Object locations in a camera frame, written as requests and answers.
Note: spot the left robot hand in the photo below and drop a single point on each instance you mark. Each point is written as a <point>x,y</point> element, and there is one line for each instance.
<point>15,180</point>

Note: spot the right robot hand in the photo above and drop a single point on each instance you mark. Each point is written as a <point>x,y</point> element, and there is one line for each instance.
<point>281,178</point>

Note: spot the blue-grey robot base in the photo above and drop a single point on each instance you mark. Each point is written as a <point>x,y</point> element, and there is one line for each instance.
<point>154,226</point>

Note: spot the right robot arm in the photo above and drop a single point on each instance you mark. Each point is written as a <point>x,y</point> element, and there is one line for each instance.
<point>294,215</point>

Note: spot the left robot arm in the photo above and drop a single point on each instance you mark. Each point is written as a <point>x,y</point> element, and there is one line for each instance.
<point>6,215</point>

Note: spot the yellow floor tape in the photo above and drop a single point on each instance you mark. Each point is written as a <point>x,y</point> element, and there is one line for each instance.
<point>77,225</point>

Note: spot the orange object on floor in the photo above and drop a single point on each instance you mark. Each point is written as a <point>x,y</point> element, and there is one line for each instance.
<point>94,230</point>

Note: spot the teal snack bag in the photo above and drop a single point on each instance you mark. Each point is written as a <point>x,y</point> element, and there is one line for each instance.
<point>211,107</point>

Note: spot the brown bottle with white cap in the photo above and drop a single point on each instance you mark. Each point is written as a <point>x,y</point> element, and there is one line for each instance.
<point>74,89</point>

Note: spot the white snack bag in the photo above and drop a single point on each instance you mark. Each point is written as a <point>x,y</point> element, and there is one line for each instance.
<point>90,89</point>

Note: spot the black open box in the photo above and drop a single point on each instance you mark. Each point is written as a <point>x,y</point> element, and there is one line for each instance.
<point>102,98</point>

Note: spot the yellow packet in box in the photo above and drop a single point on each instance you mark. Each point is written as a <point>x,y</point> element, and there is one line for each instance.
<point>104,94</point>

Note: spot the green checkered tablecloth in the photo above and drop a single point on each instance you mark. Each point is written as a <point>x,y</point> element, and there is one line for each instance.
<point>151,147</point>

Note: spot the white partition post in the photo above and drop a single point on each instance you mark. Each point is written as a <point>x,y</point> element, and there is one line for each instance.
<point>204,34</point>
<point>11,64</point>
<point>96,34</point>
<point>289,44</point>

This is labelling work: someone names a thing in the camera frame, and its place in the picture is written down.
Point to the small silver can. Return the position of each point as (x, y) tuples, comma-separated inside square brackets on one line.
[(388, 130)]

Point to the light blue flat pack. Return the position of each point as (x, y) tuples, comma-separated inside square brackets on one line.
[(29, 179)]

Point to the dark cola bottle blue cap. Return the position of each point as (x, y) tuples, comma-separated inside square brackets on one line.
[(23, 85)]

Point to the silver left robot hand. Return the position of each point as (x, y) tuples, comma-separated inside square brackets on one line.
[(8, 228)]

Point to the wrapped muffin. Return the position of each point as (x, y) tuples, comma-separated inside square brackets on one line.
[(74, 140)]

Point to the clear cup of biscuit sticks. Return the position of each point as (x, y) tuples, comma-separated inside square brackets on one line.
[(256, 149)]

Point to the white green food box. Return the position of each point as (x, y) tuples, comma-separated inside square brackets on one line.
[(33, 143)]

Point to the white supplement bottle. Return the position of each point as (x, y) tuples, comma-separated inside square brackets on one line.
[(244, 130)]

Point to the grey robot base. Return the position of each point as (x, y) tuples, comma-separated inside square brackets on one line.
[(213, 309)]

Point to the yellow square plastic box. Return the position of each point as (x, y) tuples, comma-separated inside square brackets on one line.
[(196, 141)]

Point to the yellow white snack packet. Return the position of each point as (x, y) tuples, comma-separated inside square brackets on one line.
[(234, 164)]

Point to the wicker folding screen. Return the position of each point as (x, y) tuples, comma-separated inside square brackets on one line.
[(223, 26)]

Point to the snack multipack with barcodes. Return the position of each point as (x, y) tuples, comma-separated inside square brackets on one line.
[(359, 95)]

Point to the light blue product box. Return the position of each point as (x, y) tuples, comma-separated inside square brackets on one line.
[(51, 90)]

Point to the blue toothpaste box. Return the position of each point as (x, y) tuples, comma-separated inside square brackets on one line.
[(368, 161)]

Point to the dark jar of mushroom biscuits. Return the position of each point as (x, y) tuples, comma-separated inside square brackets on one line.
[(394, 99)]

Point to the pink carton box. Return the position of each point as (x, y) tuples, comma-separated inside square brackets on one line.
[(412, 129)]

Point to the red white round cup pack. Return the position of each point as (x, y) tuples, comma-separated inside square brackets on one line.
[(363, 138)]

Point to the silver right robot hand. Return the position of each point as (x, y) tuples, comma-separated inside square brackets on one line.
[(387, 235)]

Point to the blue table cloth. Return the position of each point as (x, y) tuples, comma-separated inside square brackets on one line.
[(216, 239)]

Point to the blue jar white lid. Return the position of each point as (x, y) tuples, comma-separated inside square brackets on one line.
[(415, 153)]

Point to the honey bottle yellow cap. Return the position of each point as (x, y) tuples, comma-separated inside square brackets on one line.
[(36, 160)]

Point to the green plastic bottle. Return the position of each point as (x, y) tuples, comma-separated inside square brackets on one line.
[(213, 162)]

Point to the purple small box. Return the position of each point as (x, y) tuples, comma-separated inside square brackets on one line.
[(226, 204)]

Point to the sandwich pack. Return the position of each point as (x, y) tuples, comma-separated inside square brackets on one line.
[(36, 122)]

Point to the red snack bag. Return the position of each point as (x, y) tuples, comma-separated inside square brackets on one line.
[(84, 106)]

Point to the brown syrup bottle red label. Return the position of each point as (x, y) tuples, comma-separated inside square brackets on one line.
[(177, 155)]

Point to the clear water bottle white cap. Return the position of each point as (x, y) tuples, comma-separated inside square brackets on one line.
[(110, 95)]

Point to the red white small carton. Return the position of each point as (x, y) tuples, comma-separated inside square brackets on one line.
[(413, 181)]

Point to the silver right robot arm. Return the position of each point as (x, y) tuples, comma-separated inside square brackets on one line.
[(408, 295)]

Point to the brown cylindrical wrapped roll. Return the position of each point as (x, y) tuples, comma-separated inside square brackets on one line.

──────────

=== Task details ===
All the lines that hold the word "camera" must appear in the answer, copied from the records.

=== Expected answer ===
Object locations in a camera frame, written as requests and answers.
This is labelling work: someone names a thing in the camera frame, and its place in the picture is written down.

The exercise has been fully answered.